What is being asked: All lines of the material that contain "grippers" must be copied out.

Data below:
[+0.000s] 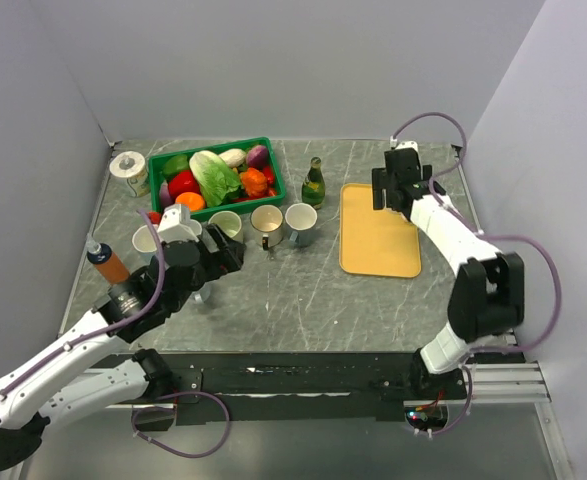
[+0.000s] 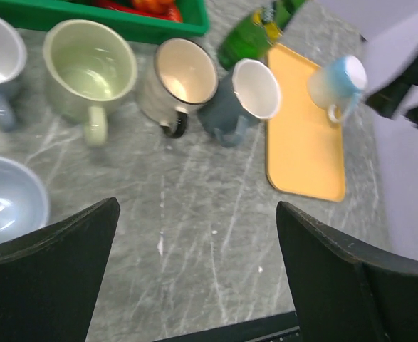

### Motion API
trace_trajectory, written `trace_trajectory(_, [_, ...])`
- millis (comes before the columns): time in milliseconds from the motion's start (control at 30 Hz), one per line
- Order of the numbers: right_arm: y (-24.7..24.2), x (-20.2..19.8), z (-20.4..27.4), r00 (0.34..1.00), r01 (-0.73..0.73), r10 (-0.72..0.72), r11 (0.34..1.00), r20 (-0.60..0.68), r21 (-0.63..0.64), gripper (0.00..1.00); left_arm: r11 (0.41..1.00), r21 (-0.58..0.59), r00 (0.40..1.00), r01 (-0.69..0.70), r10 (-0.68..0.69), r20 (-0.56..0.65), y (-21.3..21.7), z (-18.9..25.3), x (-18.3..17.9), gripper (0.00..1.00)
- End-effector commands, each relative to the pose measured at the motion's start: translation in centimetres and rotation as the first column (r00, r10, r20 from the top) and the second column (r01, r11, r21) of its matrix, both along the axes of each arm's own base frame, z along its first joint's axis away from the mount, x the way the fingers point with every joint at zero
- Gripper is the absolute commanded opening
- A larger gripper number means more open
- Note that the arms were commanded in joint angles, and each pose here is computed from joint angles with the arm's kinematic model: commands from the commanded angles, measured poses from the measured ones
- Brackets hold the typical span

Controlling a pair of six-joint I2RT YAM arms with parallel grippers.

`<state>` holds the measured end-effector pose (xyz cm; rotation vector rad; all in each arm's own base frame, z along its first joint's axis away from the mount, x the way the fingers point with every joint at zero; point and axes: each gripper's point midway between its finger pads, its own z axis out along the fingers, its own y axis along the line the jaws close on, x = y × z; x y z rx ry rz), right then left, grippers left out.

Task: Turn the mug right side up

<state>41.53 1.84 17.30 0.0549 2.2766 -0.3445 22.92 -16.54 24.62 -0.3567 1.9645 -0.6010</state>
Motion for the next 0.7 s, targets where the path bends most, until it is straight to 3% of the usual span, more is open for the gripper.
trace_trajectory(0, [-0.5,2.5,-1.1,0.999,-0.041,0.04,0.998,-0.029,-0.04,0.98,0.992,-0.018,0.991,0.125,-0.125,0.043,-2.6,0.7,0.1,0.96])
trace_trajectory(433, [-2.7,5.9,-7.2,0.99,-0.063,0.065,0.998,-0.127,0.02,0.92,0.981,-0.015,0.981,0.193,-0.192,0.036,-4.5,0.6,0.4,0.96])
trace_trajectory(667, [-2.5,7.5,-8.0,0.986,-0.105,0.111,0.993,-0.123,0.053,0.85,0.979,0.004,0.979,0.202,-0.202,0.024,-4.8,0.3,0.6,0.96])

Written reply:
Controlling a pair of six-joint I2RT YAM arms with parallel grippers.
`<state>` holds the measured end-effector pose (xyz cm; rotation vector rad; all in each arm's own base frame, z along its first joint's axis away from the mount, x the way the fingers point with every joint at zero; point and axes: each gripper's point midway between its finger pads, its own z axis out along the fingers, its own y axis along the line the jaws close on, x = y × z; x y z rx ry rz), right then left, grippers left out.

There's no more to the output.